Google has opened up a wait list for Bard, its generative AI chatbot, the tech giant announced on Tuesday. Bard appears to be a direct competitor of ChatGPT and GPT-4, the generative AI from startup OpenAI, which Microsoft uses in its Bing Chat.
Jump to:
- How to sign up for the Google Bard wait list
- Google Bard builds on years of research
- Google wants user feedback about Bard
- Google competing with Microsoft and OpenAI
- What tech leaders should consider before using AI
How to sign up for the Google Bard wait list
To sign up for the Google Bard wait list, visit bard.google.com and register with an existing Google account. Accounts managed by a Google Workspace admin are not eligible. Bard runs in Chrome, Safari, Firefox, Opera and Edgium.
Google Bard builds on years of research
Google Bard runs on Language Model for Dialogue Applications, Google’s own large language model. Google first announced it was working on testing its generative AI in-house in January. Google Bard is based on work done in Google’s AI Test Kitchen, which launched in August 2022. Before that, the tech giant worked on a machine learning program for generating natural-sounding language starting in 2017.
Bard also hooks directly into Google search. Most conversations come with a suggested search attached, which Google suggests users can do to “check the response.” Interestingly, so far Google does not have any announcements about integrating the natural language chat function into general searching.
Google Bard is only available in U.S. English, with plans to expand it to other languages. In addition, Google plans to add the ability to write code to Bard, as well as “multimodal experiences,” which includes video and audio.
Google wants user feedback about Bard
“Bard is experimental, and some of the responses may be inaccurate,” Google pointed out. The team at Google even poked fun at some of Bard’s suggestions in its own announcement post.
Google also emphasized privacy. The version of Bard that will be available through the wait list can’t answer questions about what happened earlier in a conversation between itself and a human, for example. According to the Bard FAQ, Google purposely limited Bard’s “ability to hold context.” Google is asking for users to send feedback on Bard’s responses.
In an internal email viewed by CNBC, Google and Alphabet CEO Sundar Pichai told employees, “Things will go wrong. But the user feedback is critical to improving the product and the underlying technology.”

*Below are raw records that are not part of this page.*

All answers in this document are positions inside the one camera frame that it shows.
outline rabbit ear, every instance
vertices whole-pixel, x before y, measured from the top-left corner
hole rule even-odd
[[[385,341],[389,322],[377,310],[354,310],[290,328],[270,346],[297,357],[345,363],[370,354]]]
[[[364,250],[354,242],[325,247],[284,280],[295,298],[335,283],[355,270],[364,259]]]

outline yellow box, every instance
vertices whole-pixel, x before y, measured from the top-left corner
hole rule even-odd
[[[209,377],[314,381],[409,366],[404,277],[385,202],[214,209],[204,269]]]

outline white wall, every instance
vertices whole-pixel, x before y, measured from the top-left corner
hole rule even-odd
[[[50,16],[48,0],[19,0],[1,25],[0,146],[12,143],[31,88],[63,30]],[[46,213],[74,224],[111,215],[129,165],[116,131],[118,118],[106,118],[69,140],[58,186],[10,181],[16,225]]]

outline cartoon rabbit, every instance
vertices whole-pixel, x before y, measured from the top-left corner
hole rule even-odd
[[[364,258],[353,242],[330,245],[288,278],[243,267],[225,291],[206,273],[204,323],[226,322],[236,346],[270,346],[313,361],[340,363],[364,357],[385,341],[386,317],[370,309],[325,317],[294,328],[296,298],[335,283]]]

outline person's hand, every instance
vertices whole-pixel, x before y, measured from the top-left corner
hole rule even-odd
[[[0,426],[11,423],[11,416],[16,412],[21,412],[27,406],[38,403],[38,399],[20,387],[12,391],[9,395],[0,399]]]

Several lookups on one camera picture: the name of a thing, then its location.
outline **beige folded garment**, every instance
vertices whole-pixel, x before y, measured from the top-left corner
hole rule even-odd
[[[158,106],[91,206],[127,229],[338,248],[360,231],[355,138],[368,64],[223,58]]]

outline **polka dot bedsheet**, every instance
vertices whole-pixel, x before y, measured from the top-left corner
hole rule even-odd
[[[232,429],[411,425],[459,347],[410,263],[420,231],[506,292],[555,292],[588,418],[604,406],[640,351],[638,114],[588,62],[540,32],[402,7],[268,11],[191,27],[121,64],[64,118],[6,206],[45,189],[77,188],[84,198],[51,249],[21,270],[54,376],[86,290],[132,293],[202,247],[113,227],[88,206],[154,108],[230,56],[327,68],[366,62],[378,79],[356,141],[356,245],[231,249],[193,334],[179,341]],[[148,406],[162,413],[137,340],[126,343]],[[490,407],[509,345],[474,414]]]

Google is competing with Microsoft and OpenAI
Google Bard’s big name competitor is OpenAI’s ChatGPT. So far, ChatGPT has the advantage of already being able to write basic code, expanding its enterprise applications significantly.
Microsoft’s Bing search uses OpenAI’s GPT-4, the large multimodal model on which ChatGPT is built. ChatGPT is currently available with a subscription to OpenAI’s ChatGPT Plus.
Startup Anthropic, which has gained funding from Google, has its own AI assistant, Claude. Anthropic is playing in the search engine space with a partnership with DuckDuckGo while using Google as a cloud provider.
What tech leaders should consider before using AI
Chat assistance made with large language model AI have faced criticism for returning answers that are easily parsed but factually incorrect. There are also some concerns about the job training AI requires outweighing the productivity benefits, or AI content replacing human-made work and, therefore, limiting numbers of available jobs. Business leaders should take into account whether generative AI is appropriate for their workplace culture as well as whether it improves productivity.